In turn, 57% reported their organizations took more than 4.5 days (on average) to fully recover, and 19% said that it took as long as two weeks. There wasn’t a single respondent who reported being able to recover within a day of the incident.
When it comes to monetary losses related to recovery costs, 98% of companies spent between $1 and $5 million, while the average recovery cost per incident was $2.5 million. According to the researchers, these reported losses likely don’t reveal the full costs, as they don’t factor in business downtime caused by attacks.
Despite the worrying trend, only 68% of respondents said they have an organizational cyber resilience strategy in place, down from 90% in another Absolute Security survey under a year ago. Similarly, only 65% said that their company prioritizes cyber resilience over traditional prevention, detection, and response, down from 83% last year.
And yet, according to Christy Wyatt, president and CEO of Absolute Security, there is no organization that will avoid the reality of facing a cyberattack at some point.
“There is simply no way to avoid the inevitable – at some point every organization will face the reality of an attack or IT incident that takes down the business. Organizations that aren’t prepared to bounce back quickly face an almost existential crisis, as prolonged downtime can literally crush a business,” said Wyatt.
CISOs are the ones who usually have to deal with the aftermath of cyber incidents – and 72% agreed that their role no longer includes simply being responsible for security and risk only, but also involves leading the company’s path to recovery.
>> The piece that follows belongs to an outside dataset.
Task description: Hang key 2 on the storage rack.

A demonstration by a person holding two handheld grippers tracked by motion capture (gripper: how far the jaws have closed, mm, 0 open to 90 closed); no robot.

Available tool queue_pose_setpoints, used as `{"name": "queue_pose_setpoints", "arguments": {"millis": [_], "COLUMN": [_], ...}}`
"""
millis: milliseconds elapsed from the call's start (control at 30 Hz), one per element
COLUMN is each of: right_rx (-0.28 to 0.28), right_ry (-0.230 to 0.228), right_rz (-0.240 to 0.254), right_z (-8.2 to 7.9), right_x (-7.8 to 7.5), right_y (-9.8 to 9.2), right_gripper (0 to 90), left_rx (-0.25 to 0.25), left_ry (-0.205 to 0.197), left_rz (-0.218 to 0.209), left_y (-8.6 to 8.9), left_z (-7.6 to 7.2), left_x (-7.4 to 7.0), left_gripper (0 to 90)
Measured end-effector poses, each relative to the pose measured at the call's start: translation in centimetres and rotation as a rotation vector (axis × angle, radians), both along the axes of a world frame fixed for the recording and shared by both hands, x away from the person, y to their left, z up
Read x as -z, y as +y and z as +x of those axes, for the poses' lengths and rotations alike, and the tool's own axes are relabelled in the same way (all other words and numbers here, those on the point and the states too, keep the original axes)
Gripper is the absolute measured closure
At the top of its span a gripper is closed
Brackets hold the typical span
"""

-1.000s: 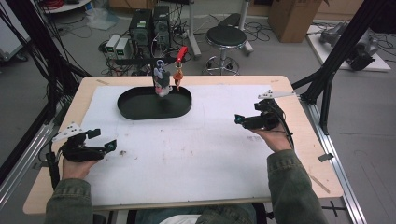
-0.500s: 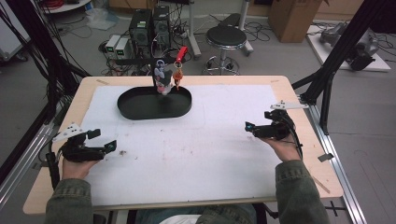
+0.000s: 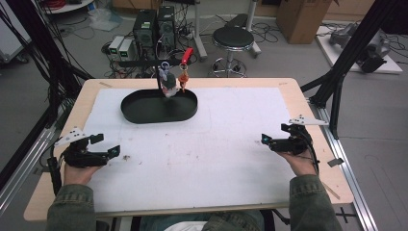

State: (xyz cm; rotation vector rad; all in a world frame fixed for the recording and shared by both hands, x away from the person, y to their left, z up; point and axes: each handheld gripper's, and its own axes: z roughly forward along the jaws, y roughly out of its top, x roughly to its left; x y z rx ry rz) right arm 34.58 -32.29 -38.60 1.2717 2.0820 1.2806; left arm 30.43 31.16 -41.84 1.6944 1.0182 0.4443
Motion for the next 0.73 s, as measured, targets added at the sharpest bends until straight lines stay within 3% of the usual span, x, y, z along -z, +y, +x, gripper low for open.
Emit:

The issue becomes not just operational, but somewhat personal: 61% said their organization expects the cybersecurity group to guarantee zero cybersecurity incidents. While 59% expressed concerns that a significant breach with costly downtime could lead to job loss, personal liability, and legal penalties.
The year 2025 in particular was unprecedented in the number of breaches and marked the emergence of AI-driven intrusions. Organizations will have to swiftly adapt to the new reality where autonomous AI agents are joining the likes of more typical cyber incidents, such as data thefts, leaks, supply-chain compromises, and ransomware attacks.